Las huellas de la devastación, la dimensión de los parajes que merodean a los protagonistas del filme o los estamentos del clima, que calan los empeños de dar vida a seres distantes, “extraños” son esas otras requeridas simbologías del documental. La fotografía, secundada por los planos detalles, los primeros planos y los planos generales, participa en esta encomienda, “convocada” para construir identidades en zonas de devastación.

Los sonidos ambientes, los tonos de las palabras, los jadeos, las lágrimas escondidas, estas últimas puestas en las texturas de la pantalla, completan ese necesario cuadro fotográfico desprovisto de misticismo.

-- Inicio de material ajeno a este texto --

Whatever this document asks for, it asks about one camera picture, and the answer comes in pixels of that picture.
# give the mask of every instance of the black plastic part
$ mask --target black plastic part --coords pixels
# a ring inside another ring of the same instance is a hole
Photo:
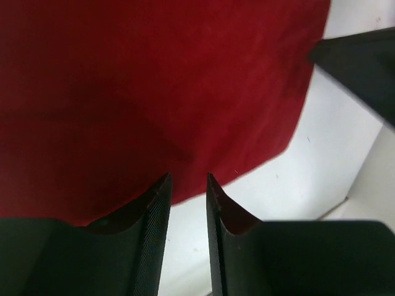
[[[2,296],[157,295],[172,179],[85,228],[58,220],[0,220]]]
[[[375,221],[263,222],[207,182],[213,296],[395,295],[395,236]]]
[[[321,40],[309,58],[395,126],[395,28]]]

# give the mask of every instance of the white table
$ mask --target white table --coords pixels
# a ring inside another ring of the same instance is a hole
[[[333,0],[325,38],[395,25],[393,0]],[[340,203],[377,134],[379,119],[315,70],[288,150],[225,187],[261,219],[312,219]],[[203,195],[170,213],[160,296],[210,292],[206,201]]]

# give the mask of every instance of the red cloth
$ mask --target red cloth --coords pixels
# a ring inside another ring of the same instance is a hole
[[[0,215],[86,224],[282,152],[330,0],[0,0]]]

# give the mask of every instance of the blurred black object
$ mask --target blurred black object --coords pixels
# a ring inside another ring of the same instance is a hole
[[[157,295],[172,178],[85,228],[50,219],[0,220],[2,296]]]
[[[395,126],[395,27],[321,40],[309,58]]]
[[[207,181],[213,296],[395,295],[395,236],[374,221],[263,222]]]

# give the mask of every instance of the dark red towel
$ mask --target dark red towel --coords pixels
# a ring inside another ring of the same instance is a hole
[[[0,0],[0,216],[86,224],[282,152],[330,0]]]

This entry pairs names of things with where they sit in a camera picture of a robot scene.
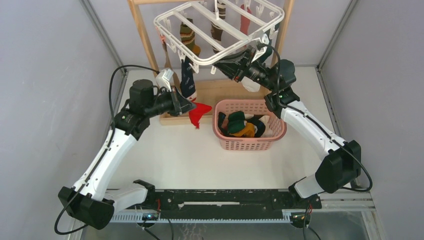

Responde a la fuerza de los hechos y a la magnitud de la encomienda.

Los elementos que protagonizan cada encuadre, como telones de fondo o partes de la escenografía natural de estos escenarios catapultados, refuerzan las dramaturgias y los distingos del documental —presentes en justificadas apropiaciones— soportados por el empeño de encumbrar historias de vida.

En las laderas del Himalaya cumple, con altura intelectual y estética, también con sentido humanista, la necesidad —siempre urgente e impostergable— de documentar los hechos históricos, donde quiera que ocurran. El filme es una importante contribución a este desafío.

IV

El balance final de esta epopeya fue la participación de 2.564 colaboradores cubanos, de ellos 1.463 médicos, en la asistencia a las víctimas del sismo durante más de ocho meses. Se montaron 32 hospitales de campaña que luego fueron entregados a las autoridades sanitarias del país. Más de 1,8 millones de pacientes fueron curados y se salvaron 2.086 vidas. Los expertos realizaron 601.369 consultas médicas. El contingente cubano fue el primero en llegar y el último en dejar el país asiático.

Ficha técnica

Título: En las laderas del Himalaya. Dirección: Roberto Chile. Periodista: Fabiola López. Música original: Frank Fernández. Director asistente: Salvador Combarro. Dirección de fotografía: Roberto Chile. Cámara: Roberto Chile y Salvador Combarro. Productor de rodaje: Zéner Caro. Edición: Enrique Fleitas y Alain Fleitas. Posproducción: Abraham Torna. Traducción al inglés: Beatriz Muñoz. Productora: Video Plaza. Año de realización: 2006. Duración: 36 minutos. País: Cuba. Filmado con cámaras betacam sp y minidv.